2006 itibariyle, on altı Filistinli gazeteci PA güvenlik güçleri veya silahlı gruplar tarafından öldürüldü veya yaralandı.

Çevrimiçi Donia al Watan dergisinin Filistinli yayıncısı ve editörü Abdullah Issa, Filistin Yönetimi tarafından, Filistin Yönetimi tarafından Kuveyt'i ziyaret ederken Filistin Yönetimi Dışişleri Bakanı Mahmud al-Zahar'dan 400.000 dolar çalınmasıyla ilgili bir haber yayınladığı için tutuklandı . Hikaye, Filistin halkı yoksulluk çekerken Hamas'ın büyük miktarda paraya sahip olduğu yönünde iftira attı. Bu hikaye Arap medyasında başka yerlerde de çıkmıştı. Issa, el-Zahar ve Hamas'ı Filistin topraklarında basın özgürlüğüne müdahale etmekle suçladı ve seçim platformunda vaat ettiği gibi Hamas'ın yolsuzluğa hükmedememesinden duyduğu hayal kırıklığını dile getirdi: "Halkımızın, Filistin topraklarındaki kötüleşmeden Hamas'ı sorumlu tutma hakkı var. Hamas hükümetinin Gazze Şeridi sokaklarında dolaşan tüm katilleri ve haydutları kovalamaya ve tutuklamaya başlamasını ve tüm mali yolsuzluk davalarını açmasını umuyorduk." Donia al Watan'ın ofisleri maskeli silahlı kişilerce saldırıya uğradı ve Issa ve personeline ölüm tehditleri yapıldı.
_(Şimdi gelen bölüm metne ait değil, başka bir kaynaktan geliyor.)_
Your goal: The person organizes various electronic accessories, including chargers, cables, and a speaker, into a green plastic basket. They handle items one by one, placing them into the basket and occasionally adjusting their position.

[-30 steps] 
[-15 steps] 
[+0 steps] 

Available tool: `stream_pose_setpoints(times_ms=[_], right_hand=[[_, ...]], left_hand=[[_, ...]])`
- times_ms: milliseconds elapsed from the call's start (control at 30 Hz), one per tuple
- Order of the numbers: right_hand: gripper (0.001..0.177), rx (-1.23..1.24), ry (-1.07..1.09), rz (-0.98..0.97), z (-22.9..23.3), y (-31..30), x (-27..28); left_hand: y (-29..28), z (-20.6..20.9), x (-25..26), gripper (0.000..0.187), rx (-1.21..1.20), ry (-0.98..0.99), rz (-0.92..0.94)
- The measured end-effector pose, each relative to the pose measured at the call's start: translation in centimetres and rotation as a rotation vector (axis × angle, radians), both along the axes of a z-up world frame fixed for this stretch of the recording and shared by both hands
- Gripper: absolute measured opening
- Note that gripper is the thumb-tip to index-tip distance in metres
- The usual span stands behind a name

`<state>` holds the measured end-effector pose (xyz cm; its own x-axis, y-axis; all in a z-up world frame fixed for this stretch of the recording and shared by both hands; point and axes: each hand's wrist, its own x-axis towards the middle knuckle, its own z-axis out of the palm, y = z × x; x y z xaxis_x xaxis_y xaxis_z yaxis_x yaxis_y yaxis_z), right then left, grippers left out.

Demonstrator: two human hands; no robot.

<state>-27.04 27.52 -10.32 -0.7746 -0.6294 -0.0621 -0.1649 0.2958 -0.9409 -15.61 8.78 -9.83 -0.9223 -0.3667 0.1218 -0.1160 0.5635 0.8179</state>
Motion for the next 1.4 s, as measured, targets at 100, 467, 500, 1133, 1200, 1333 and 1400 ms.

El-Aksa Şehitleri Tugayları Batı Şeria ve Gazze Şeridi ile Arap televizyon istasyonunda gazetecilere yönelik saldırıların bir dizi sorumlu tutuldu El Arabiya ler Batı Şeria ofisleri'.

Eylül 2001'de Yaser Arafat'ın Tanzim'i , ABD hedeflerine yönelik saldırıların ardından 9/11/2001 tarihinde Ramallah'ta Filistin vatandaşları ve polisinin kutlamalarını gösteren bir filmi çeken Filistinli bir kameramanı kaçırdı ve filmin yayınlanması halinde kameramanı öldürmekle tehdit etti.

Eylül 2006'da bir gazeteci ciddi şekilde dövüldü ve Filistin Yönetimi'nin resmi haber ajansı Wafa'nın ofisindeki bilgisayar ekipmanı imha edildi. Ajansı tarafsızlık eksikliğiyle suçlayarak duvara grafiti püskürtüldü. El Fetih yetkilileri, Filistin Yönetimi Dışişleri Bakanı Mahmud Zahar'ın örgütü kendisine karşı "siyasi güdümlü bir kışkırtma kampanyası yürütmekle" suçladığını ve saldırıdan Hamas'ı sorumlu tuttuğunu kaydetti . Han Yunus valisi Usame el-Farra, saldırıyı kınadı ve "FY kontrolündeki bölgelerde devam eden anarşi ve kanunsuzluk durumunu yansıttığını" söyledi.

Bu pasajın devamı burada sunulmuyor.